Once, while she was confined in the bathroom, her stepfather sexually assaulted her in exchange for food, she said. She later told her mother, who did not report it, prosecutors said. In her interview with police, Spencer denied that she was ever told about the assault.
Family members did not respond to calls for comment. Mosley’s mother and father, wearing hats that identified them as veterans, declined to speak to a reporter at the court hearing last month.

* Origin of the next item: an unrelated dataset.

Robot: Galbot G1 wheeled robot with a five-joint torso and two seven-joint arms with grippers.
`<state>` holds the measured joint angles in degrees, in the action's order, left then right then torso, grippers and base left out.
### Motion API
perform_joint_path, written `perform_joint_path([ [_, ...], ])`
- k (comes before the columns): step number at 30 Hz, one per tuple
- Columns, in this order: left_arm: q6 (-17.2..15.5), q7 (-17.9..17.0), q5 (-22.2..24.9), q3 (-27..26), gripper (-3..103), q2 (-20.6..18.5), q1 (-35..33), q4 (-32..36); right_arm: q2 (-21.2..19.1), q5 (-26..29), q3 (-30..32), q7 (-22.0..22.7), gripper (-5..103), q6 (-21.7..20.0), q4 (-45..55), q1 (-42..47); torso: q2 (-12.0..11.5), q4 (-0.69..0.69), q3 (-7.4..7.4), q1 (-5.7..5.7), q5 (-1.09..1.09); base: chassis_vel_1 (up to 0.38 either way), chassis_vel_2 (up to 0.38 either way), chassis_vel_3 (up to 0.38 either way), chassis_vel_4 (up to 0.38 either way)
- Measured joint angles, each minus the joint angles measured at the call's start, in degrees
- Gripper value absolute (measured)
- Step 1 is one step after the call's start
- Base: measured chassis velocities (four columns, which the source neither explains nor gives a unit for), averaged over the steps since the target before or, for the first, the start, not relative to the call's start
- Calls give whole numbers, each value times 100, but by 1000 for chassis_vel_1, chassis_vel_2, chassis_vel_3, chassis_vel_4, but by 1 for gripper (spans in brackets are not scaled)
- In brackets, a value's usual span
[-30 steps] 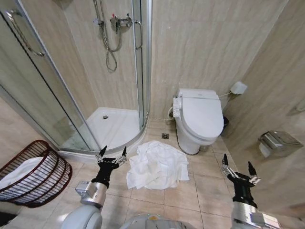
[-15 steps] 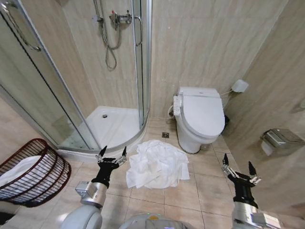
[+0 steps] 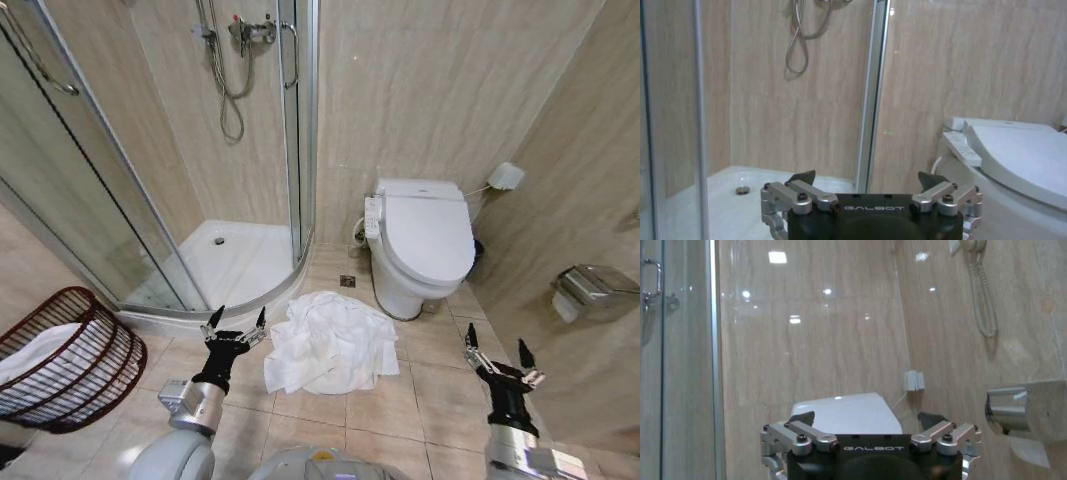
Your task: Discard the used towel into the hamper.
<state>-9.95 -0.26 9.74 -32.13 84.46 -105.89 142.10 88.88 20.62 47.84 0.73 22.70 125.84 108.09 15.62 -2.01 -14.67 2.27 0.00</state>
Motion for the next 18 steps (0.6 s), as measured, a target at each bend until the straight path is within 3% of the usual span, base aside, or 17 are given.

The girls’ biological father, Lawrence Young, does not appear to be involved in their lives; in 2018 he was sentenced to eight years in prison for sexually assaulting a child younger than 13 years old.
Camden County prosecutors said that victim had been the eldest daughter.
Freedom
On May 8, the night the girl escaped, she was supposed to clean dog excrement from the basement, one of her daily chores. Instead she walked around in circles, singing. When her mother confronted her, she made for the front door. Her stepfather threatened to “break her leg,” she told police. Her mother said two words: “Bye, bitch.”
She fled, barefoot, to Susan Lacey’s doorstep, where she had so often retrieved the packages of dog food. Her neighbor’s son, Michael Lacey, a 36-year-old pool cleaner, lent her his daughter’s shoes, and spent the next several hours calling homeless and women’s crisis shelters, trying to find someone to help her, he said in an interview. All of them said they were full.
Then he called police, who met him and the girl at a nearby Wawa convenience store. But according to Harkins, she did not reveal the abuse when they spoke to her there, saying only that she had gotten into a fight with her parents. The officers left.
On that first night of freedom, the girl slept in Michael Lacey’s Honda Accord. Afraid that his neighbors would come looking for her in his mother’s house, he locked her in for her own safety and set the car alarm, he said. He gave her his phone, so she could play music.
The next day he took her to Jefferson Stratford Hospital, where she began to describe what had happened to her.
Then, a day later, police executed a search warrant at her house. Her mother and stepfather were arrested May 11. Police said the girls are now “in safe locations” but declined to provide more details.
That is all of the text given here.